Records from a collection

--------------------------------

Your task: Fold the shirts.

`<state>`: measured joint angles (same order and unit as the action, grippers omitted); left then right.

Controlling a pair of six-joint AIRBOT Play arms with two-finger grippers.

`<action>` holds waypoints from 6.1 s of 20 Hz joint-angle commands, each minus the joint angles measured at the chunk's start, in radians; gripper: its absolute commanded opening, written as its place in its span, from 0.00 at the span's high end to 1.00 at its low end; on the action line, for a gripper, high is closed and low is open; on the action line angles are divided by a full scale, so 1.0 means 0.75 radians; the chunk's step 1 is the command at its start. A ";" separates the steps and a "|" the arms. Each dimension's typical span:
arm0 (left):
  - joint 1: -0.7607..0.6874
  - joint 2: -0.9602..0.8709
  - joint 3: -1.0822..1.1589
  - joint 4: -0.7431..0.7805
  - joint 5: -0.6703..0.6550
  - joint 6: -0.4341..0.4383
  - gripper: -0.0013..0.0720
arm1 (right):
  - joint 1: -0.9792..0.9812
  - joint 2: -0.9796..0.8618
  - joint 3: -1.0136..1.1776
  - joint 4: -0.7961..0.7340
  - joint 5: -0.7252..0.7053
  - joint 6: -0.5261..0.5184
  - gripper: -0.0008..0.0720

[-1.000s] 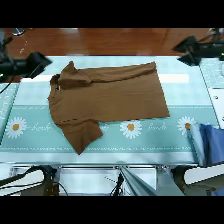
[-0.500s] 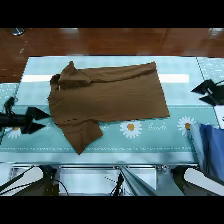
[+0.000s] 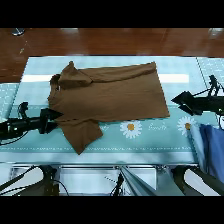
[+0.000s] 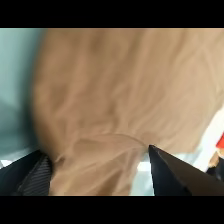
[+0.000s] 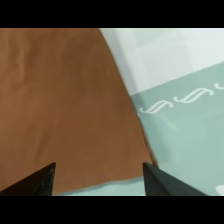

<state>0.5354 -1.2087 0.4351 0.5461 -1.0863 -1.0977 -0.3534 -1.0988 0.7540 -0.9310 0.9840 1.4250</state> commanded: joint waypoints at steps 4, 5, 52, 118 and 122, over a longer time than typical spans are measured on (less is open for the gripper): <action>-0.123 -0.105 0.066 -0.071 0.037 0.047 0.96 | -0.048 -0.008 -0.018 -0.223 -0.051 0.203 0.14; -0.123 -0.105 0.095 -0.070 0.017 0.051 0.96 | -0.060 -0.034 -0.018 -0.262 0.011 0.201 0.14; -0.288 1.013 1.271 0.831 -0.220 -0.404 0.96 | 0.243 0.678 1.058 -0.494 0.655 0.145 0.96; -0.191 0.185 -0.128 0.444 -0.190 -0.167 0.02 | -0.128 0.057 -0.135 0.284 0.082 -0.208 0.12; -0.194 0.185 -0.128 0.427 -0.143 -0.167 0.03 | -0.328 0.057 -0.140 0.036 0.228 -0.192 0.12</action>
<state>0.3954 -1.0695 0.3466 0.8684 -1.2533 -1.2304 -0.5068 -1.0565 0.6476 -0.7902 1.0824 1.2713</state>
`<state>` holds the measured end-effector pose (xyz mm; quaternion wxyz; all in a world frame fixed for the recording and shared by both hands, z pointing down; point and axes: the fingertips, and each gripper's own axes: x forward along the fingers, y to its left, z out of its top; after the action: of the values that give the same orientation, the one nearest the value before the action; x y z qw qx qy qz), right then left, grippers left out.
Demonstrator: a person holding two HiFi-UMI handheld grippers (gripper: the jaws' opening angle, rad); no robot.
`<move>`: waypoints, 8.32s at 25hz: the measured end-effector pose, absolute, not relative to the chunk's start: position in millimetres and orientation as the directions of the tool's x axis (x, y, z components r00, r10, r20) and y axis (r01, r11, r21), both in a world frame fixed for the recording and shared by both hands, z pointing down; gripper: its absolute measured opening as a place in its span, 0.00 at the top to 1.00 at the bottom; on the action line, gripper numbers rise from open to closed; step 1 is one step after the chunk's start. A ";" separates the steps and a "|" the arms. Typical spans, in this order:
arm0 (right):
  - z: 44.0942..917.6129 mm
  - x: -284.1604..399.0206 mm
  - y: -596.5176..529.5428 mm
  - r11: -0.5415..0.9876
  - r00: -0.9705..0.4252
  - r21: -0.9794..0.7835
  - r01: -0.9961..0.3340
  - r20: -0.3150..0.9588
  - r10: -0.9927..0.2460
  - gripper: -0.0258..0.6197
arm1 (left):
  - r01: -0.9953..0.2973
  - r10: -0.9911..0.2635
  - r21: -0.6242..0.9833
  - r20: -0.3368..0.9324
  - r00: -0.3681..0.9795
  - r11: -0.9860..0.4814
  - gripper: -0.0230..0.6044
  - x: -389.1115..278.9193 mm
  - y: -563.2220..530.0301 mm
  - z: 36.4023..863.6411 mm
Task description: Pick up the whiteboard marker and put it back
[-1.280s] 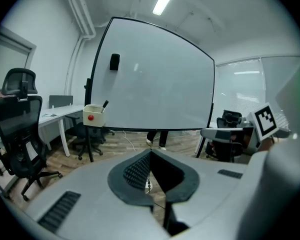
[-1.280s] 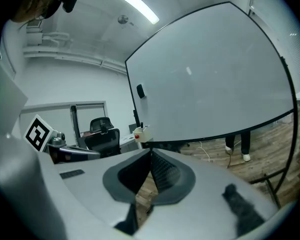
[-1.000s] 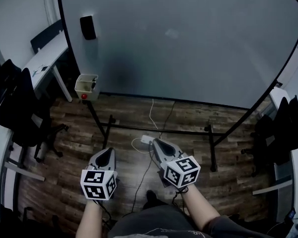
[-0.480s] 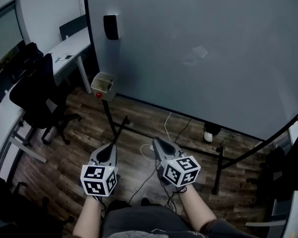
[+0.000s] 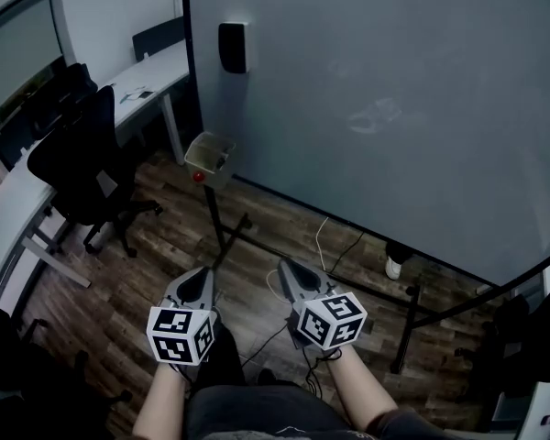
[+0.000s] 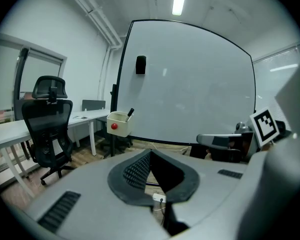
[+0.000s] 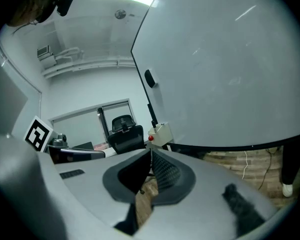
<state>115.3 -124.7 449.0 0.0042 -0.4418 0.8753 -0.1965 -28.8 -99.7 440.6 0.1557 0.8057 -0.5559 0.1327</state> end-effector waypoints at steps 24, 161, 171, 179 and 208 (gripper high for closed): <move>433.6 12.4 -300.9 0.573 -0.635 -0.317 -0.756 0.139 -0.760 0.92 | -0.926 -0.855 0.152 0.356 0.377 -0.345 0.94 -109.4 -283.1 444.1; 348.3 -3.9 -282.9 0.690 -0.690 -0.115 -0.714 -0.049 -0.722 0.82 | -0.929 -0.904 0.112 0.214 0.369 -0.352 0.94 -125.4 -272.0 397.1; 353.9 -26.7 -348.6 0.669 -0.672 -0.105 -0.735 -0.009 -0.740 0.82 | -0.913 -0.884 0.122 0.230 0.406 -0.388 0.94 -138.6 -338.0 398.3; 378.7 -39.8 -378.9 0.643 -0.650 -0.108 -0.758 0.045 -0.758 0.82 | -0.906 -0.870 0.141 0.256 0.422 -0.398 0.94 -152.1 -369.3 412.9; 414.5 -37.5 -381.1 0.615 -0.621 -0.088 -0.784 0.115 -0.775 0.82 | -0.888 -0.841 0.147 0.285 0.461 -0.437 0.94 -136.1 -369.1 429.2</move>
<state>-37.5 -381.1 414.5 -0.0327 -0.4341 0.8979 -0.0648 -136.1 -369.1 429.2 0.1384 0.8433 -0.5123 0.0847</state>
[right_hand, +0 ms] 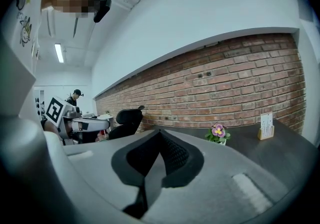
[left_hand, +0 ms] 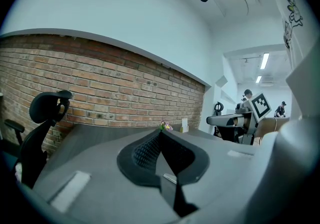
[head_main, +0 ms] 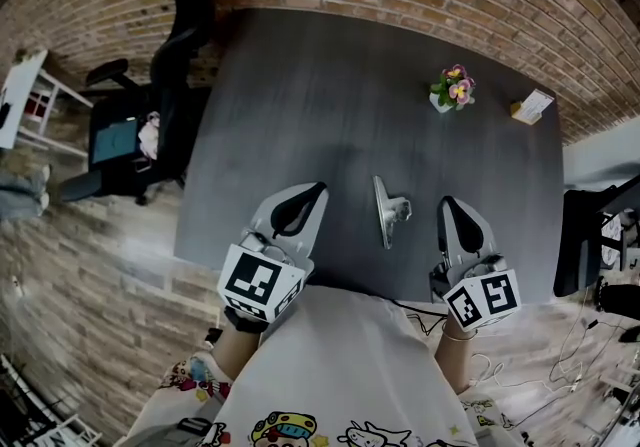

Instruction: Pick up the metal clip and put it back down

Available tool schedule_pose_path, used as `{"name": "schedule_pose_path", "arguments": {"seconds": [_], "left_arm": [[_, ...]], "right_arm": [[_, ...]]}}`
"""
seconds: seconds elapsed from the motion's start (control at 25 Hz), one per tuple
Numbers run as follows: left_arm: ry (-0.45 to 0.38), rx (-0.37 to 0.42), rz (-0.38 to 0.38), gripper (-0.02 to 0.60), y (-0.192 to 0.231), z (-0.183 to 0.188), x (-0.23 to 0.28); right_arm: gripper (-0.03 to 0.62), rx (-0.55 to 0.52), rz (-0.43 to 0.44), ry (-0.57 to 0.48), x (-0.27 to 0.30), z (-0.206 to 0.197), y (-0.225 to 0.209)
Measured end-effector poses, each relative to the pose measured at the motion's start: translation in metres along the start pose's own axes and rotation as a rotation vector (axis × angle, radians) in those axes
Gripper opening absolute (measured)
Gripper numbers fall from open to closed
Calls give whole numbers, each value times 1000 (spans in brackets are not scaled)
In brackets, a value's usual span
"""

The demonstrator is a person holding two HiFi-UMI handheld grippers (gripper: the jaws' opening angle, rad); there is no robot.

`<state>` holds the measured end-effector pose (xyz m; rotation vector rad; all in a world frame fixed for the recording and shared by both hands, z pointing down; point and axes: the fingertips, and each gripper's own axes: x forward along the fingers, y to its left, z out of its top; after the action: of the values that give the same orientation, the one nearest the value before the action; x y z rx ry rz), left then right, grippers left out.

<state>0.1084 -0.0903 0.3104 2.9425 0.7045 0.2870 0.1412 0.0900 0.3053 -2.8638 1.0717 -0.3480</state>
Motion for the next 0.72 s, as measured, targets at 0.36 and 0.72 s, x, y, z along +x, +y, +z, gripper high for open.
{"name": "schedule_pose_path", "arguments": {"seconds": [0.36, 0.72], "left_arm": [[1, -2, 7, 2, 0, 0, 1], [14, -1, 10, 2, 1, -2, 4]], "right_arm": [[1, 2, 29, 8, 1, -1, 3], [2, 9, 46, 20, 6, -3, 1]]}}
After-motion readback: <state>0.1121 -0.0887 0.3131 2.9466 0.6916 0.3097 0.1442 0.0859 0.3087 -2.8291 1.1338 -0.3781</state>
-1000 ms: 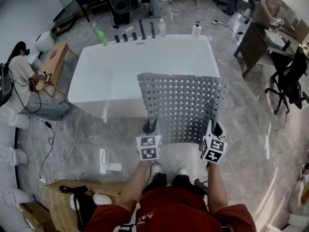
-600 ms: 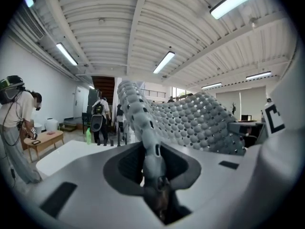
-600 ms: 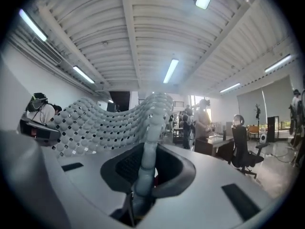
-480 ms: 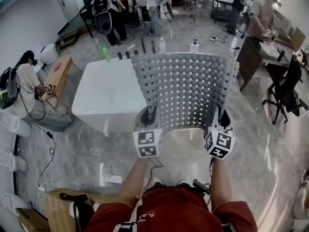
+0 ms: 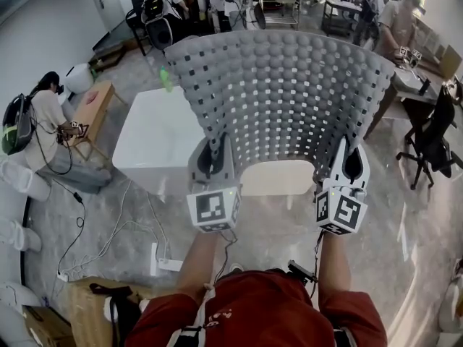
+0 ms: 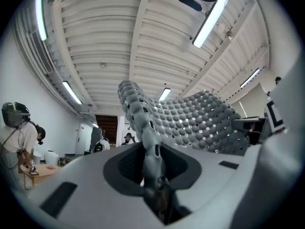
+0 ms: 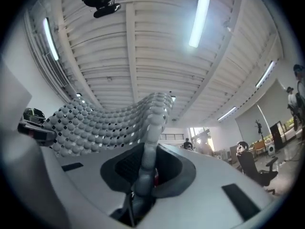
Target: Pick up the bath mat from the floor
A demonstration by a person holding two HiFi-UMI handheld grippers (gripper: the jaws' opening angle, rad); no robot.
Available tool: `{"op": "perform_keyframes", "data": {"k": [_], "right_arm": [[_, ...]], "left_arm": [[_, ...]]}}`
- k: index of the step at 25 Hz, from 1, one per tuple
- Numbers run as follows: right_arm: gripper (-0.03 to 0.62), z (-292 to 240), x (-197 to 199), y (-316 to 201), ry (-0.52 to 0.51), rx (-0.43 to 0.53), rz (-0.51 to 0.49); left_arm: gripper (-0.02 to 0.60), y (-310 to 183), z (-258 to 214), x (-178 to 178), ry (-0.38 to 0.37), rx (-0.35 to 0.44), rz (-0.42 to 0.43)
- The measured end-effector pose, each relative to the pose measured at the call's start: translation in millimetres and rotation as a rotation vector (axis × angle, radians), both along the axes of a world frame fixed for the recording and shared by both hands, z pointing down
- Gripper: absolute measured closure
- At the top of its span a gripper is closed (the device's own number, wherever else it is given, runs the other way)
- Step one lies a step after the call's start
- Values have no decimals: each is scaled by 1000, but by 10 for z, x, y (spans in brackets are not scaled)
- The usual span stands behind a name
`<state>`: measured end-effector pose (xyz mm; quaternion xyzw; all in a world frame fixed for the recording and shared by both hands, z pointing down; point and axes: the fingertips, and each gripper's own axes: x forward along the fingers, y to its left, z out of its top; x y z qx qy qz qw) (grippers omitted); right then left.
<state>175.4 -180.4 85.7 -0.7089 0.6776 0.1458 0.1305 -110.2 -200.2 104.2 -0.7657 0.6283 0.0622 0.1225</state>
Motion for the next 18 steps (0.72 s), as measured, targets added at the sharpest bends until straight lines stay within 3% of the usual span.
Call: {"op": "perform_keyframes", "data": {"k": [5,18], "right_arm": [[522,-77,-55,110,-15,45,-12],[517,-70,-197,127,-11,43,-28]], "left_arm": [[497,161,-121,-111,1,65,-31],[497,244,-139,-304,-3,72,-68]]}}
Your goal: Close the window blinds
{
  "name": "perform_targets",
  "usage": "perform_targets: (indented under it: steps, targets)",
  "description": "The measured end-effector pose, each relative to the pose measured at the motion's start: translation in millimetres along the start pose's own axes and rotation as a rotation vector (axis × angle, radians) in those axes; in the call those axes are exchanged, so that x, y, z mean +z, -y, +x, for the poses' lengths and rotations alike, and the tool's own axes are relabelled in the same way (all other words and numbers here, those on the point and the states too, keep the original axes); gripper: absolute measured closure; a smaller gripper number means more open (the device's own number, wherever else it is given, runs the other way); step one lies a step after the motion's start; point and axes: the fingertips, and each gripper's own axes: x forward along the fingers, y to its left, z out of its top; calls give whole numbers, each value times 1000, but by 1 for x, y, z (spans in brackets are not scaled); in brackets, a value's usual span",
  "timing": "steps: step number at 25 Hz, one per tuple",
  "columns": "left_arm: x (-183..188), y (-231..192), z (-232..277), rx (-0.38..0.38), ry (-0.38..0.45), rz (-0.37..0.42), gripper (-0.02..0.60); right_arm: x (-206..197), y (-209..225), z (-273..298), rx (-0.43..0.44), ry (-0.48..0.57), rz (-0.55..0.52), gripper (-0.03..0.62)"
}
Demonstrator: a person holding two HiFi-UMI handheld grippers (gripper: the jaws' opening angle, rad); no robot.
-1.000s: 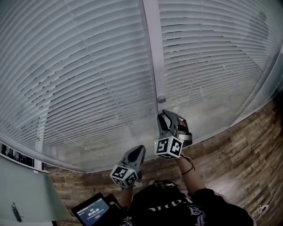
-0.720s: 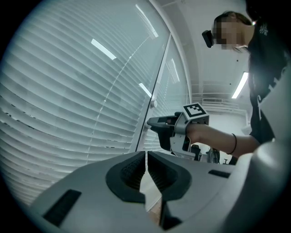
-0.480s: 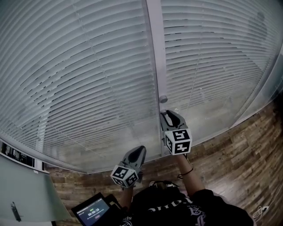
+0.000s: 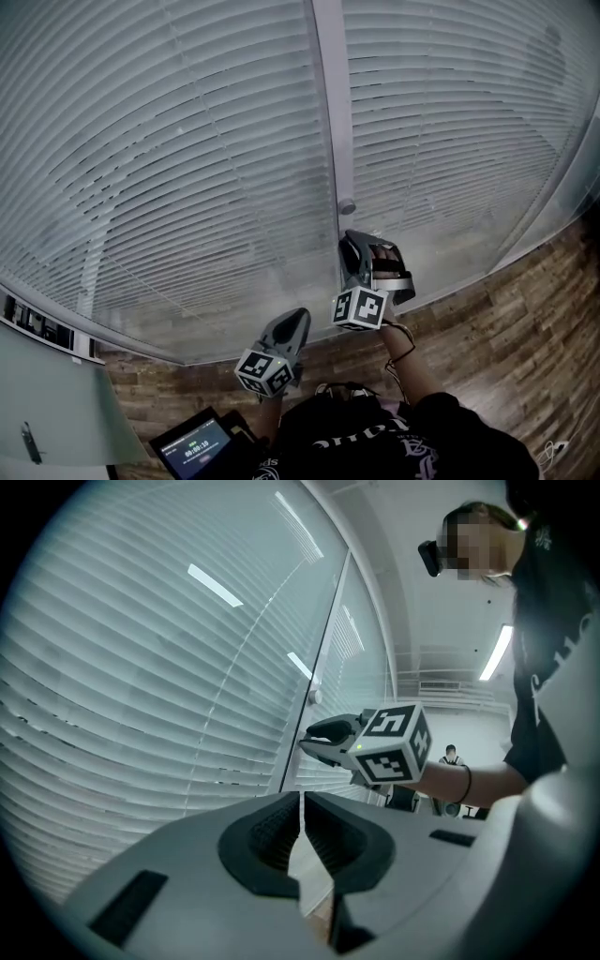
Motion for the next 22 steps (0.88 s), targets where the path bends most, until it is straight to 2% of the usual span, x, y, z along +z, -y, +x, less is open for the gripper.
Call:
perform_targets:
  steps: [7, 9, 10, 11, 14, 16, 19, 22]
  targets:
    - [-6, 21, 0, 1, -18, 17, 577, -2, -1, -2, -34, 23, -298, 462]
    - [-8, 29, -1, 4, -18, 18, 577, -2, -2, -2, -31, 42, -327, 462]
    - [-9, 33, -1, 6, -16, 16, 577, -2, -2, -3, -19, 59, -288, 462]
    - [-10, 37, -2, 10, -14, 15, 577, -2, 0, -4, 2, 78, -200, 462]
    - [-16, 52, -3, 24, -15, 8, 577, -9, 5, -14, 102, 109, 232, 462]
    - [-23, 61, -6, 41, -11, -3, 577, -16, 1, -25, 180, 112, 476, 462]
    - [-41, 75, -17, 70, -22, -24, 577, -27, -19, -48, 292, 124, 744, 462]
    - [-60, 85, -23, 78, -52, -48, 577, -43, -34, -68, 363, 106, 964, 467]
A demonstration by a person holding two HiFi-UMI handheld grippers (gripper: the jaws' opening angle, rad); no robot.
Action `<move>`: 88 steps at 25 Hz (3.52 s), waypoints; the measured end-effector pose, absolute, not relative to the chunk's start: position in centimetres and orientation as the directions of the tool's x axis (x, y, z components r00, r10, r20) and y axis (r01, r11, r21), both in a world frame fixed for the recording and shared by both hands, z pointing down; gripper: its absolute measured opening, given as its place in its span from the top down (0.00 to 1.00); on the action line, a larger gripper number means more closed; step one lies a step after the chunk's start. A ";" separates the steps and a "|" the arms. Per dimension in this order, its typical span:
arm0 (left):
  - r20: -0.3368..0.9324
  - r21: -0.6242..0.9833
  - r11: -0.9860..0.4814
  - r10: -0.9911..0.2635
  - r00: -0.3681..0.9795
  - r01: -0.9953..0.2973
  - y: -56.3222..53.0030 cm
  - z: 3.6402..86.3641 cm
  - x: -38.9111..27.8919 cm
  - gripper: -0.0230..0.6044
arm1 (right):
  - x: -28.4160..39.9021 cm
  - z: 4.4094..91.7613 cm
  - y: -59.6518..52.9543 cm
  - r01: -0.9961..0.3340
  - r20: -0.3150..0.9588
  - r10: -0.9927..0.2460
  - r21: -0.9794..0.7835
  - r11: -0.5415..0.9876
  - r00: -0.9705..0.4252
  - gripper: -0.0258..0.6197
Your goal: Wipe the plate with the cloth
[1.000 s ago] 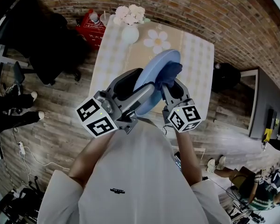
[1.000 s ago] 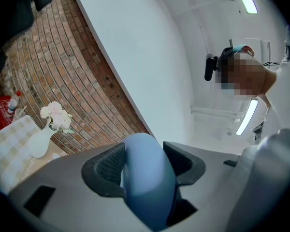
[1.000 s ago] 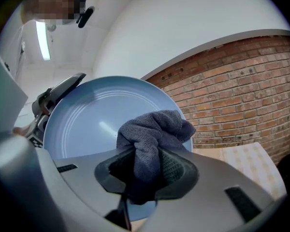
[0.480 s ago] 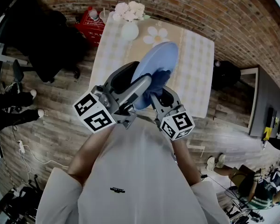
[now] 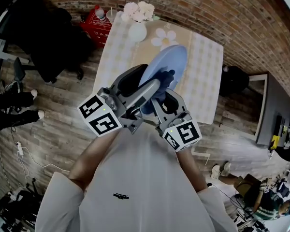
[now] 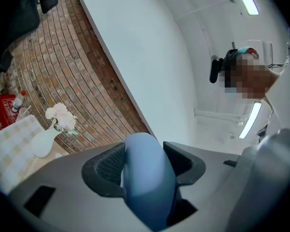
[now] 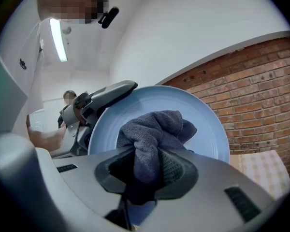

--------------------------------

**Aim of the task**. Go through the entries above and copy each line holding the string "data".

**Task solution**.
Available tool: `{"op": "perform_keyframes", "data": {"k": [_], "right_arm": [[_, ...]], "left_arm": [[_, ...]]}}`
Call: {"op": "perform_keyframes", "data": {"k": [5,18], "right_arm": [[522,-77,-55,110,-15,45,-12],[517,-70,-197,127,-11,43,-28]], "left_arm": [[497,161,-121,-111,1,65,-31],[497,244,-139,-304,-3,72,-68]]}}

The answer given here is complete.